::: Given entries

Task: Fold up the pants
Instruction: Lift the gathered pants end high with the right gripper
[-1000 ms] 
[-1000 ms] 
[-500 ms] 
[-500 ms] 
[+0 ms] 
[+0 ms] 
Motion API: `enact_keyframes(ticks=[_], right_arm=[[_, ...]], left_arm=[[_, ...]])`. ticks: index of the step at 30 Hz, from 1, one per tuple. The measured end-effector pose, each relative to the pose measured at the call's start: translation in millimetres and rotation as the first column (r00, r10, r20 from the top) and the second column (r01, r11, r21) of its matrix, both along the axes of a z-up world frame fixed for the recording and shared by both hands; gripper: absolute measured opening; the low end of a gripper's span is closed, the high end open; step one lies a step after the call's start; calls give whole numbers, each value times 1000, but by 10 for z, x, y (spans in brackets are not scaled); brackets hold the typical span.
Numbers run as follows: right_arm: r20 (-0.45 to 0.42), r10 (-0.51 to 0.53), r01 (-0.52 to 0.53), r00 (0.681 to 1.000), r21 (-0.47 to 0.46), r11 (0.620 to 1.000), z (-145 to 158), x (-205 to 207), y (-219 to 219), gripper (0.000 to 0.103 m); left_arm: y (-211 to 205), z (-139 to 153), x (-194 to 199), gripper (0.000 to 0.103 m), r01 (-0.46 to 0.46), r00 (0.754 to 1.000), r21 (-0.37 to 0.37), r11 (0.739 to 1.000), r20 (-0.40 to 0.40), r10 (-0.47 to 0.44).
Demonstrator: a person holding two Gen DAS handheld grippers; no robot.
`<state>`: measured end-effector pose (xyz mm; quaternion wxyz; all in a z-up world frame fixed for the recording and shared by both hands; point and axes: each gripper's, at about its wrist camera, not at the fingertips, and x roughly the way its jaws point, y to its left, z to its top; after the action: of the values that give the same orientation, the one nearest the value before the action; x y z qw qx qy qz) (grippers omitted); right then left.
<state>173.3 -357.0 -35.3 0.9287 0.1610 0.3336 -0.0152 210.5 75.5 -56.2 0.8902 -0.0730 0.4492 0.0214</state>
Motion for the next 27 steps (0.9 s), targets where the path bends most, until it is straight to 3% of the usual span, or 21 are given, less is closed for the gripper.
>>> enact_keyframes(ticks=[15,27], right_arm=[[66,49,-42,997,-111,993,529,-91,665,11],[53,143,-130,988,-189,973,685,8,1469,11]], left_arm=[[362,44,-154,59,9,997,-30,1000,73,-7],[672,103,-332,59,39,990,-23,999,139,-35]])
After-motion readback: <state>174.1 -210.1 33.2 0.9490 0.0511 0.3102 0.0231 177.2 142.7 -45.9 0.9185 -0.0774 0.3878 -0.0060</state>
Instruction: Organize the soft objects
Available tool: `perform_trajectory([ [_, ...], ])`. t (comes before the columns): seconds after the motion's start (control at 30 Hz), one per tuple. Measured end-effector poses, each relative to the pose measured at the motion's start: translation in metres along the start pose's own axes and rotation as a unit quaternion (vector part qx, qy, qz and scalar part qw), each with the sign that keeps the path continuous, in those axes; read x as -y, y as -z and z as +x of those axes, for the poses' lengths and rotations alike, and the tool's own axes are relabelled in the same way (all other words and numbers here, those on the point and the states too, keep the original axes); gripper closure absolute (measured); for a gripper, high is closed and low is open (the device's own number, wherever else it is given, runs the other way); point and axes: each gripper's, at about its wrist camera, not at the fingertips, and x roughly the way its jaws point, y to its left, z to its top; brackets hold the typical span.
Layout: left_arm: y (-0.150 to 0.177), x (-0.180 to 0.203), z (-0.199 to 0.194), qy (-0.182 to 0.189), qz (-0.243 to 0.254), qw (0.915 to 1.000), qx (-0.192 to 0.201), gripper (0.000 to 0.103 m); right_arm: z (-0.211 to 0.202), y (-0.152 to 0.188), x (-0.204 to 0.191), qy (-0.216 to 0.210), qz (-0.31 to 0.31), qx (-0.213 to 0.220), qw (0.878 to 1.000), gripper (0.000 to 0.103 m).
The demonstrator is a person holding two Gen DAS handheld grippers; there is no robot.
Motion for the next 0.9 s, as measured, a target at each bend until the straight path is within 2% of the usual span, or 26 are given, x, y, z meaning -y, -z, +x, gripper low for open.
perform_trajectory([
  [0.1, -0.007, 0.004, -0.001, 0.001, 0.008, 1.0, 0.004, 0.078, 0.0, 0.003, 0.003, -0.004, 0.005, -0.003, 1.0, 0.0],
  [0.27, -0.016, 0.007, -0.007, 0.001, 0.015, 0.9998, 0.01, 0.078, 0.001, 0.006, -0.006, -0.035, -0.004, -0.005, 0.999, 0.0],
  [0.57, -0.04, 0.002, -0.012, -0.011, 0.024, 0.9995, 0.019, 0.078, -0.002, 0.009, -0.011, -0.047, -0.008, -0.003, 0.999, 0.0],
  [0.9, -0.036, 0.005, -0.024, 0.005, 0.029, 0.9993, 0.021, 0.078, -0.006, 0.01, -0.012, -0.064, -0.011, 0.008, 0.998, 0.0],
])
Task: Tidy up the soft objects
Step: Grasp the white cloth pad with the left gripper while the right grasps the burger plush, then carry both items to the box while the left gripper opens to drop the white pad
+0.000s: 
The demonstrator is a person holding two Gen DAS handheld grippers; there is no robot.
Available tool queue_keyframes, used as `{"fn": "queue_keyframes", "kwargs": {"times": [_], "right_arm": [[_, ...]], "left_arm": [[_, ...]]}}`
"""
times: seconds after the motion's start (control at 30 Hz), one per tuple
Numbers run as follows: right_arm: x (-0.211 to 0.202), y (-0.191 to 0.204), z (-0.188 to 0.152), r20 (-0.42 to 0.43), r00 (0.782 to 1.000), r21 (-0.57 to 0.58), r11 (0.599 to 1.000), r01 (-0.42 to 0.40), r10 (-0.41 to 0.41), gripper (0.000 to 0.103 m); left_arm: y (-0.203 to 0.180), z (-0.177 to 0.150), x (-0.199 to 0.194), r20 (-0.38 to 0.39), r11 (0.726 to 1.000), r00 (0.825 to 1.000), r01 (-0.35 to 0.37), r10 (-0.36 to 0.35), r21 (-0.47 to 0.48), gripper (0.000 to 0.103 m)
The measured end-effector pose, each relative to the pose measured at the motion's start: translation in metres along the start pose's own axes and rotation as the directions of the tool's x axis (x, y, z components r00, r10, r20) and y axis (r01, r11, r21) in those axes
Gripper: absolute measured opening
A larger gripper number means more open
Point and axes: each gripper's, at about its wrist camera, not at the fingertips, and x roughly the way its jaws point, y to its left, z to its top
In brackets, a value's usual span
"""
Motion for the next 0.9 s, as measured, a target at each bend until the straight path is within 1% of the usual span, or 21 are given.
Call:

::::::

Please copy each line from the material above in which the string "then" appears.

`<state>`: measured end-effector pose (xyz mm; quaternion wxyz; all in a z-up world frame fixed for the recording and shared by both hands; point and axes: each gripper's, at about its wrist camera, not at the fingertips, and x roughly the way its jaws point, y to its left, z to its top; after the action: of the values that give the same orientation, the one nearest the value before the action; x y z qw qx qy qz) (grippers omitted); right then left.
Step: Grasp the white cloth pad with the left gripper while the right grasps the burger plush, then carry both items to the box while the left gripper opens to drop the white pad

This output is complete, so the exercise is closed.